From the line containing "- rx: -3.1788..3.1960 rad" down to the line containing "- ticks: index" in the records below, reproduce every line exactly, ends included, and omit all others.

** Opening DATA FOR THIS EXERCISE block **

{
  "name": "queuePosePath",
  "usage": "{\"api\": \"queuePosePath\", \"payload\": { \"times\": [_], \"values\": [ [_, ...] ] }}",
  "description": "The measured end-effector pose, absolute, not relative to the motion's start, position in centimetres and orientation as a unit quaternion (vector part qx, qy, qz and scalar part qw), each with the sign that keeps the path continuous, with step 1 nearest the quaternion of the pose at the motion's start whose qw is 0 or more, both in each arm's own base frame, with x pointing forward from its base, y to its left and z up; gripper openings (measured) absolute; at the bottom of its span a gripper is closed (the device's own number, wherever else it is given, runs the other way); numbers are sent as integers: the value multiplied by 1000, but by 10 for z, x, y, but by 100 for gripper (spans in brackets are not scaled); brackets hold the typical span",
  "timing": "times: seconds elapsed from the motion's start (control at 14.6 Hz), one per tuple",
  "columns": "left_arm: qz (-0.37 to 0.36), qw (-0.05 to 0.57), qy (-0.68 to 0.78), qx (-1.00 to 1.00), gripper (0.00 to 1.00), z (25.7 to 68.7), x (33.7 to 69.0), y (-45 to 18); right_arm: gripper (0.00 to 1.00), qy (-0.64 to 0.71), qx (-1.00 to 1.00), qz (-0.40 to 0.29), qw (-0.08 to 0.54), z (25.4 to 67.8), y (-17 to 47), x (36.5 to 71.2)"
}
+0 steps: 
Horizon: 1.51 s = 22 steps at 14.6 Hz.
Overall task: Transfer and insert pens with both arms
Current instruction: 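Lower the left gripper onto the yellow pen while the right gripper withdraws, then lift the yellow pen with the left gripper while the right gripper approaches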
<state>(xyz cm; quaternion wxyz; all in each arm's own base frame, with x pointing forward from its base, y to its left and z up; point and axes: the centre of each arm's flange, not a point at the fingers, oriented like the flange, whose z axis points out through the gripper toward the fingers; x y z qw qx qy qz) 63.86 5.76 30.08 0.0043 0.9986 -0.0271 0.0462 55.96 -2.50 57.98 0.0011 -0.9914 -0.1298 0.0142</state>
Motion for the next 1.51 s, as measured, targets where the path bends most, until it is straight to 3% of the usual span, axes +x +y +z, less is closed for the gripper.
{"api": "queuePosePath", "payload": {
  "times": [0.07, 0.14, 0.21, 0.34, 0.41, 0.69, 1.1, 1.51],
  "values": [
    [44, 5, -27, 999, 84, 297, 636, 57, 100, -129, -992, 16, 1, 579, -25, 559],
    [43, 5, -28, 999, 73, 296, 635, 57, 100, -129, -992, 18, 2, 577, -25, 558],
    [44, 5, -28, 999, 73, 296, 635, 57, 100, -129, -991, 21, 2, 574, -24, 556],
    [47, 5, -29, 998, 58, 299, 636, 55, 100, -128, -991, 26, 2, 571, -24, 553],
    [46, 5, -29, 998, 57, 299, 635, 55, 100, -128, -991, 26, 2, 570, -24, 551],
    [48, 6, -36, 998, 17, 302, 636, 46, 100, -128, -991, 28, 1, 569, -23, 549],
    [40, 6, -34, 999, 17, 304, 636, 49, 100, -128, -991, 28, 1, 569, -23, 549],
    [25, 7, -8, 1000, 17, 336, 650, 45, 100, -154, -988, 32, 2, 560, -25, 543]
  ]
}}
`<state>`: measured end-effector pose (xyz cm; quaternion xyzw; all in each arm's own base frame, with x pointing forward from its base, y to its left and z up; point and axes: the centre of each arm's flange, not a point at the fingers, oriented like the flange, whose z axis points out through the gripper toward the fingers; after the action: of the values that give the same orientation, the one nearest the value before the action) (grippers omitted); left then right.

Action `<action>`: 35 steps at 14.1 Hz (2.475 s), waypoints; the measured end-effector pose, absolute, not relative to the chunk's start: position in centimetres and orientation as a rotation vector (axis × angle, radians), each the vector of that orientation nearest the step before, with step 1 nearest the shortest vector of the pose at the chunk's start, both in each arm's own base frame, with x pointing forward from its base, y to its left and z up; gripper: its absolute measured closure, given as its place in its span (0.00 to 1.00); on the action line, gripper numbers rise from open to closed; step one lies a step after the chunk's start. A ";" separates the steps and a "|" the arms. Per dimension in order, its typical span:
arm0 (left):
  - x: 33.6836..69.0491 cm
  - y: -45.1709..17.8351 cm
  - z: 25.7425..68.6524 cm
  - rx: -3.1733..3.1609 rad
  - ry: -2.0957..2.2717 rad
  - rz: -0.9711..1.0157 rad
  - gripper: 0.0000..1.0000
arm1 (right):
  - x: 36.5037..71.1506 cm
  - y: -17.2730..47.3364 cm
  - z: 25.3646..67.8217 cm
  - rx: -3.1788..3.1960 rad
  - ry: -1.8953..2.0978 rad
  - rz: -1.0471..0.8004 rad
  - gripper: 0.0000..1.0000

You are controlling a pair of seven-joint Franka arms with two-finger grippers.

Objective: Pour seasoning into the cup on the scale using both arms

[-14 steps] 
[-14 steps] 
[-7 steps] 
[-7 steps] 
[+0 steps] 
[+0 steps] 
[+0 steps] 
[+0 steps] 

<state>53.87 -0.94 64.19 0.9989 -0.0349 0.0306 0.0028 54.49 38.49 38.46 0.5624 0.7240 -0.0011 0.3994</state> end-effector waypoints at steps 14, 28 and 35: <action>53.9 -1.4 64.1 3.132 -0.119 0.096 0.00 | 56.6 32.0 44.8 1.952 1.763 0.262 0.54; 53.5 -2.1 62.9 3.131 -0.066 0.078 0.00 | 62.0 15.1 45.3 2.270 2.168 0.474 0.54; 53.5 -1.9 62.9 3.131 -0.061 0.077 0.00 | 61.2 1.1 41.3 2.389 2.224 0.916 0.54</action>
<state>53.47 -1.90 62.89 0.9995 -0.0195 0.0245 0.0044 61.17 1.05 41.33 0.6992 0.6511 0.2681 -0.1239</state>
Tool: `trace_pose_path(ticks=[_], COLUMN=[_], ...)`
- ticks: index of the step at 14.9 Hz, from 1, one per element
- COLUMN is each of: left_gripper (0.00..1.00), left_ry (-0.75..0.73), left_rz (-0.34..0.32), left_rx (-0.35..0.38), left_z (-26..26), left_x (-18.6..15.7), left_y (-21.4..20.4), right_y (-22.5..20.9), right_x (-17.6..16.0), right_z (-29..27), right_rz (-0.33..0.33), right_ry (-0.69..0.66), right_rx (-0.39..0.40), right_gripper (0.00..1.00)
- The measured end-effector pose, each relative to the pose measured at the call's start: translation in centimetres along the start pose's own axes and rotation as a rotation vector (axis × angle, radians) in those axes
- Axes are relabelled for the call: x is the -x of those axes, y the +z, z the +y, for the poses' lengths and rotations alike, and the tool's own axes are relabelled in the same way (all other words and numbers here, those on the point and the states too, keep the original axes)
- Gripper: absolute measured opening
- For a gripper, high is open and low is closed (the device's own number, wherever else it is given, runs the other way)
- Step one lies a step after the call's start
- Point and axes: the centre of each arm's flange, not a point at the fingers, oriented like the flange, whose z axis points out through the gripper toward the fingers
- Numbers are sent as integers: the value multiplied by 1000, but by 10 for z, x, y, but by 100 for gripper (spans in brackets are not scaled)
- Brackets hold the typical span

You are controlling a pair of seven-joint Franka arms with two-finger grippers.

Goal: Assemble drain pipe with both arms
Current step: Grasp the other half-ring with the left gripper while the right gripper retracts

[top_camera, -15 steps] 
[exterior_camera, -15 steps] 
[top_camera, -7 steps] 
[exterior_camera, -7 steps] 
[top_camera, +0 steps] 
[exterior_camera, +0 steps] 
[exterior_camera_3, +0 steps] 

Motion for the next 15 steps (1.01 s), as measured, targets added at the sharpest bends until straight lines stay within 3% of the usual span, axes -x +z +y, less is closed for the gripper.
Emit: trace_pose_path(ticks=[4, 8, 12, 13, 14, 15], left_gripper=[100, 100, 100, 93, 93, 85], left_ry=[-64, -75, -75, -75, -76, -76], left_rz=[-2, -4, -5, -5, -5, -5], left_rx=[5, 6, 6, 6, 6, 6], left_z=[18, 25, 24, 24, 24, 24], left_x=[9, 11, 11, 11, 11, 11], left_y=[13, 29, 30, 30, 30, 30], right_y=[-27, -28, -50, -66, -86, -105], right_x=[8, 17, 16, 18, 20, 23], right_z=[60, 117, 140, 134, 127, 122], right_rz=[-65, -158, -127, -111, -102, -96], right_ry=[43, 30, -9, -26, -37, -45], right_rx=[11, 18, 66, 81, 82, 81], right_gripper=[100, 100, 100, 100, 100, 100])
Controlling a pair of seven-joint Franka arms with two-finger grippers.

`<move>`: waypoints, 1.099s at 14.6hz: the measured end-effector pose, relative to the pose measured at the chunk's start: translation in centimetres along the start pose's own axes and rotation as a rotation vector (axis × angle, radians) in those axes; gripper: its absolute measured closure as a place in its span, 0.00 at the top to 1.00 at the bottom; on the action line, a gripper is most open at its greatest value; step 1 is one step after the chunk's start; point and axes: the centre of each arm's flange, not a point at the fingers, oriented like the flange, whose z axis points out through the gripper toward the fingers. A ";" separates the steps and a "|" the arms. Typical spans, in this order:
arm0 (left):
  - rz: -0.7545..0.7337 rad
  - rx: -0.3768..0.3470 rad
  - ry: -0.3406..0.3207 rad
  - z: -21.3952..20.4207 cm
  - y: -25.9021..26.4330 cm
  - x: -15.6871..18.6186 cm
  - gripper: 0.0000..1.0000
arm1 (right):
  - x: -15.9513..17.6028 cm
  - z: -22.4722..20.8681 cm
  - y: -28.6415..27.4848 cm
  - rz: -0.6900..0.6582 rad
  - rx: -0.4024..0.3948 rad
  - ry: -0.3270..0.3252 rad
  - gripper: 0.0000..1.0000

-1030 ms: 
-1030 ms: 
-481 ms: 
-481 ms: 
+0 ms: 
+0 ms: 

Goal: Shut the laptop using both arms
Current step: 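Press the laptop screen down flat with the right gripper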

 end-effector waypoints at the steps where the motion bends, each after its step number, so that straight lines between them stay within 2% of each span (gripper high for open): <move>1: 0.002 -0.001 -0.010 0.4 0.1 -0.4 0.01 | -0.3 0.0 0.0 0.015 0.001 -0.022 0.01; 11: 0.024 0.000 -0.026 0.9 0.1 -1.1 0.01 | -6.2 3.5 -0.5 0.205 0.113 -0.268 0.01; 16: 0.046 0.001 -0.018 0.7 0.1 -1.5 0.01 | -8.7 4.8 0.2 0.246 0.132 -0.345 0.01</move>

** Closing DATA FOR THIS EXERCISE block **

RESULT FOR THIS TASK:
  - rx: -3.1788..3.1960 rad
  - ry: -1.8953..2.0978 rad
  - rz: -1.0471..0.8004 rad
  - gripper: 0.0000..1.0000

You are controlling a pair of seven-joint Franka arms with two-finger grippers.

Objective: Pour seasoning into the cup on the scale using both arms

[-14 steps] 
[-14 steps] 
[-7 steps] 
[-7 steps] 
[+0 steps] 
[+0 steps] 
[+0 steps] 
[+0 steps] 

<state>53.87 -0.94 64.19 0.9989 -0.0349 0.0306 0.0028 54.49 38.49 38.46 0.5624 0.7240 -0.0011 0.3994</state> end-effector waypoints at steps 14, 28 and 35: <action>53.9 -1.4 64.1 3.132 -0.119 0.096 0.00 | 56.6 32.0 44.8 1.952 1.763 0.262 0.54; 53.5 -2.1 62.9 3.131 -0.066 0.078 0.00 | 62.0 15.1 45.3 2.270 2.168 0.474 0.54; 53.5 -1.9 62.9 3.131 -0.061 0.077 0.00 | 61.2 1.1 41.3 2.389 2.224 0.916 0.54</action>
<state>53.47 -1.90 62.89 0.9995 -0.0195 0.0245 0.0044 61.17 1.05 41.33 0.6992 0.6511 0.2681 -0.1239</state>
Tool: `trace_pose_path(ticks=[_], COLUMN=[_], ...)`
- ticks: index of the step at 14.9 Hz, from 1, one per element

Nothing else is part of this answer.